Came back home, and of course, had to kick back again from all the activity, this time in my fabulous new “zero gravity chair” on the back deck, in the shade, listening to birds and watching Lou attack the overgrown flower bed.  Good job there!  Kids were even still gone (at the pool with coolPaula ) so it was completely relaxing.  Eventually, the kids came home, I got up and pruned a few more of the Tropicana rose bushes that had been horribly neglected all spring with new clippers in one hand and an ice cold Negro Modela in the other.  Doesn’t get much better than that.

Soon I began dinner, a combination of donated food, and a little bit of original cooking.  The donated food came from my new friends,  Linda and Helen, both have had Breast Cancer. (I think I am going to adopt them as sisters.)  On Friday, they went miles above the normal realms of friendship and brought easily more than a weeks worth of food for my refrigerator and freezer.  One of the things they made for us was this fabulous lasagna.  So dinner was this sausage lasagna, garlic bread and my favorite Spinach/onion/bellpepper/Calamata Olive/and Feta Cheese saute** with fresh corn, cut off the cob on the side.  Lou pulled out a great Cabernet, and we had a terrific meal together.  Kids didn’t whine too much, and ran off to play video games as soon as they were done eating and we had some time alone.  Priceless!

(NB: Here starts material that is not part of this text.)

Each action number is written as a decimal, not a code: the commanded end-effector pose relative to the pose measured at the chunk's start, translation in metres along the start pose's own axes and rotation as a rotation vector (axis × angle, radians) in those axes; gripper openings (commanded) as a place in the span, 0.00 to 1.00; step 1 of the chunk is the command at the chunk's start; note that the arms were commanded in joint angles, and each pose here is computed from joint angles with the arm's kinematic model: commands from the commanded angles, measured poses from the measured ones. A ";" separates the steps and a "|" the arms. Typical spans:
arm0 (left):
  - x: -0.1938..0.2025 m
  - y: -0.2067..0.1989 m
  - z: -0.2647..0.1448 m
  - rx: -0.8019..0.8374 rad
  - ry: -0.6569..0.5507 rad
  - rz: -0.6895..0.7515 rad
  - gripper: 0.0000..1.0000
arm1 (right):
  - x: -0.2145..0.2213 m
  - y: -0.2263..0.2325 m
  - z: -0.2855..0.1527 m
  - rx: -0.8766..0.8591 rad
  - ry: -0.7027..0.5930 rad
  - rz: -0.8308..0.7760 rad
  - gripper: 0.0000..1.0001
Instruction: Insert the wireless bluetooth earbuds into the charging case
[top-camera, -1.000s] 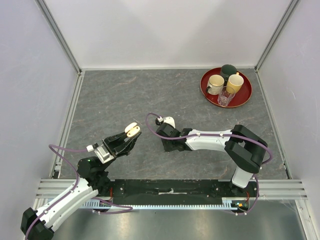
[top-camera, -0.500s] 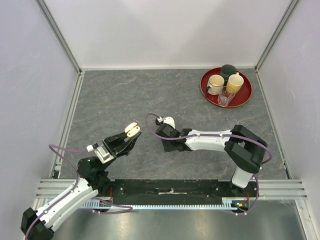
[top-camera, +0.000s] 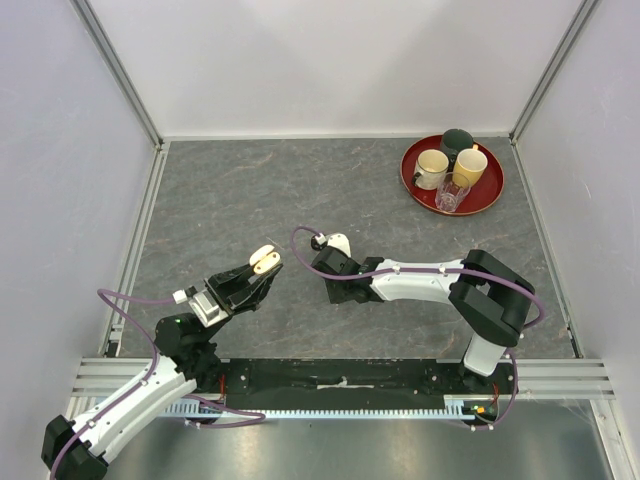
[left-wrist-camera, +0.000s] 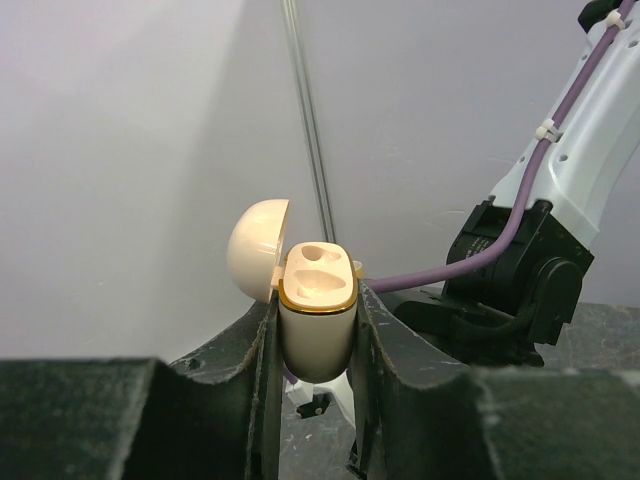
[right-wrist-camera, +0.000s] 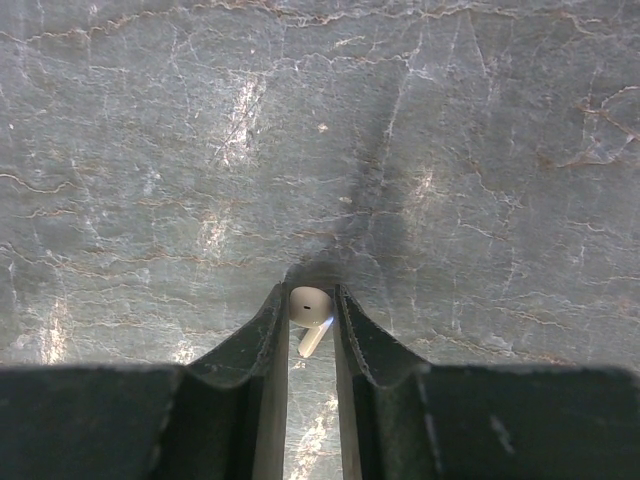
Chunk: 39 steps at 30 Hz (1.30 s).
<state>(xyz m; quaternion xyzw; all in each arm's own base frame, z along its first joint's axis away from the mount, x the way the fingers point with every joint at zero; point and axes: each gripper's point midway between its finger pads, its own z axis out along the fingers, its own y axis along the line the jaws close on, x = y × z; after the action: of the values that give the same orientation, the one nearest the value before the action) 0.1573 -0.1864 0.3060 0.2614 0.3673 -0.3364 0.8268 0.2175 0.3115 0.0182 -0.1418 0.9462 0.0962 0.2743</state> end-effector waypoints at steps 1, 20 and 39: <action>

After dinner, I took Charlie to a sleepover at coolPaula’s house with Henry, and got to see her sister, Kathy, too.  So, the day ended with a bottle of wine, comfortable seating outside, conversation with coolPaula and Kathy, and as a bonus….their mom, Martha joined us for a while.  It was a trinity of fabulous women, and I got to be there.   We talked and laughed until quite late and I had to get back home, lest Lou think something happened to me in the three blocks between our houses.

So.  There it is.  I’ve written all about my wonderful day yesterday, and I still don’t know why Pie+Field of Dreams woke me up.  If it makes any sense to you, please let me know.  I am going to try to sleep now so I can go hang with the Unitarians again later this morning.

 

**if anyone would like the recipe, just ask, I’d be thrilled to post it!